In 1895, several clubs in the North of England broke away from the Rugby Football Union (RFU), the governing body of rugby football in England, over the issue of player expenses.

This led to the great schism which resulted in rugby becoming two separate sports: rugby union administered by the RFU and rugby league administered by the Rugby Football League as the two games evolved different sets of rules.

Although rugby league spread overseas, sanctions by the RFU made it more difficult for the sport to expand beyond its "heartlands" in the traditional counties of Yorkshire, Lancashire and Cumberland.

Earlier non-heartland competitions and the Rugby League Conference

The Southern Conference League began as a 10-team pilot league in 1997 for team in the English Midlands and South of England following the collapse of various non-heartland leagues. A further major factor leading to the creation of the Conference was the fact that the professional clubs had switched to a summer season the previous year and thus interest in the sport in the winter was decreased. The abandonment of amateurism by the rival sport of rugby union in 1995 meant that it was now possible for rugby union players to play rugby league during their off-season without risking a ban from rugby union. This gave non-heartland clubs a larger player pool.

It was renamed the Rugby League Conference in 1998 and began to expand; by 2005 there were 90 teams from across England and Wales competing in the Conference.

Midlands Merit League and its successors
The Midlands Merit League was founded in late 2005 to support this growth in non-heartland areas. Originally intended as a stand-alone league, support from the Rugby Football League meant that it could be administered as part of the Rugby League Conference set-up. Interest quickly gathered with 13 teams showing an interest in participating in the inaugural season - 8 eventually participated. The first ever game took place on 8 April 2006 at All Saints Sports College, Sheffield, where the Sheffield Forgers beat the Chesterfield Spires by 58 points to 8.

The first cross-league fixture was played in June 2007 when Nottingham Outlaws Academy visited Northampton Casuals of the London League. They also played a return fixture in July.

The 2007 season saw the introduction of the Midlands Junior League as an informal under-15 league based on Merit League principles. In 2008 the junior competition featured under-14 and under-16 divisions.
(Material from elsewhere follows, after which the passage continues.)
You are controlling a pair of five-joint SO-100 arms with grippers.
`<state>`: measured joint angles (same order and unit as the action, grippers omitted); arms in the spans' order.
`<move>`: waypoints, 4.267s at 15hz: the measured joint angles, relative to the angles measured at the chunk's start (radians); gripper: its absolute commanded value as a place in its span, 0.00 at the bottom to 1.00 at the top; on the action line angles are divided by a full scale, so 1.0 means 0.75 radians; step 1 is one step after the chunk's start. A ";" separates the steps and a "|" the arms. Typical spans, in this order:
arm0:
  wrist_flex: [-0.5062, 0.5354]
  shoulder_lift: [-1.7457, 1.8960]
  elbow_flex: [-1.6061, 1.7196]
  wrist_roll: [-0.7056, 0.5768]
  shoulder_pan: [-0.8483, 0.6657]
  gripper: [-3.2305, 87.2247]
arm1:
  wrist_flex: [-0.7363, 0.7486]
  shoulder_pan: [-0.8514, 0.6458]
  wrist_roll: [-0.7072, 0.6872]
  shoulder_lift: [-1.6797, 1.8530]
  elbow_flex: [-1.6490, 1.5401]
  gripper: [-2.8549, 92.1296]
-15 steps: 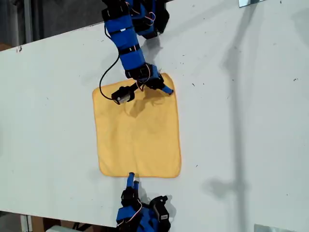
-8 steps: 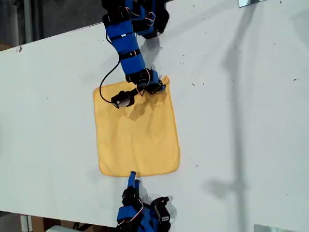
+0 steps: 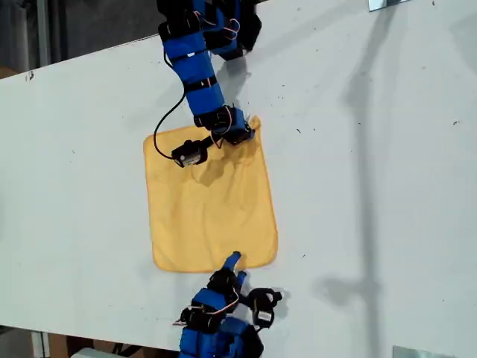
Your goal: Grasp corners of a square towel and fold twice.
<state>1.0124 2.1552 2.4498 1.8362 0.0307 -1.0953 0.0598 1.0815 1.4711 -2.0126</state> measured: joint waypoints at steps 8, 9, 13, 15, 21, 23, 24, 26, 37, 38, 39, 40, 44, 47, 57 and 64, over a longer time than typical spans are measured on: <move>-0.217 -0.652 -0.295 0.689 0.387 0.01 | 0.000 0.000 0.000 0.000 0.000 0.03; -0.250 -0.702 -0.327 0.691 0.385 0.01 | 0.000 0.000 0.000 0.000 0.000 0.03; -0.065 -0.918 -0.661 0.513 0.342 0.01 | 0.000 0.000 0.000 0.000 0.000 0.03; 0.311 -1.096 -1.035 0.374 0.309 0.01 | -0.002 0.004 0.000 0.002 0.006 0.03; 0.839 -1.072 -1.452 0.039 0.145 0.01 | -0.342 0.012 -0.070 0.382 0.213 0.03; 0.859 -0.908 -1.397 -0.078 0.035 0.01 | -0.401 -0.117 -0.164 0.515 0.266 0.03; 0.861 -0.806 -1.387 -0.178 -0.031 0.01 | -0.444 -0.198 -0.227 0.522 0.348 0.03; 0.849 -0.565 -1.362 -0.452 -0.209 0.01 | -0.513 -0.360 -0.374 0.460 0.591 0.03; 0.088 -0.654 -1.305 -1.495 -1.655 0.01 | 0.501 -1.227 -0.808 -0.074 0.875 0.03; 0.012 -0.769 -1.309 -1.509 -1.689 0.01 | 0.538 -1.258 -0.808 -0.217 0.904 0.03; -0.037 -0.879 -1.319 -1.511 -1.706 0.01 | 0.546 -1.280 -0.808 -0.378 0.965 0.03; -0.061 -0.959 -1.336 -1.511 -1.710 0.01 | 0.548 -1.295 -0.808 -0.499 1.014 0.03; -0.080 -0.886 -1.242 -1.509 -1.700 0.01 | 0.475 -1.303 -0.816 -0.442 0.969 0.03; -0.074 -0.607 -1.002 -1.491 -1.606 0.01 | 0.520 -1.280 -0.812 -0.098 0.667 0.03; -0.205 -0.411 -0.562 -1.313 -1.493 0.01 | 0.556 -1.137 -0.650 -0.239 0.542 0.03; -0.207 -0.411 -0.562 -1.284 -1.460 0.01 | 0.472 -1.162 -0.395 -0.286 0.567 0.03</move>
<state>0.8575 1.8469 2.0279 0.8728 -1.0646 -0.7409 -0.8115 0.7854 1.2563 -1.5877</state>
The league was renamed Rugby League Merit League (RLML) for the 2008 season due to its increased geographical spread with teams from the North of England taking part. 2009 saw the largest ever entry, with over 30 teams split into two leagues; "Yorkshire and Humber" and "North West" with the Midlands Rugby League becoming its own competition using Merit League rules. A year later the Yorkshire & Humber Merit League and North West Merit League became competitions in their own right.

Season 2006

The 2006 competition operated on a merit table basis with teams organizing fixtures amongst themselves. The first fixtures were in April, with the final date for games to be included in the league table being Sunday 13 August.

The Grand Final for 2006 was held between the top two teams in the table on Sunday 13 August and took place a week later at Hillsborough Arena, home of the Sheffield Hillsborough Hawks. The final table (13 August) was as follows:

In the Grand Final South Humber Rabbitohs beat the Nottingham Outlaws by 42 points to 18 and became the inaugural champions.

Season 2007

The 2007 season followed the previous year's format, but 2007 also included play-offs and a Shield competition. The regular season closed at the end of July with the play-offs in August culminating in Finals day on 18 August.

The Grand Final for 2007 was held between St Helens Wild Boars and the German Exiles on Saturday 18 August at Dore Moor, home of the Sheffield Tigers Rugby Union Club and was won 46-22 by the Wild Boars. The inaugural Shield Final, on the same day, was between East Riding RLC and the Nottingham Outlaws Academy and was won by East Riding by 32–26. These teams came through the play-off system to reach the final.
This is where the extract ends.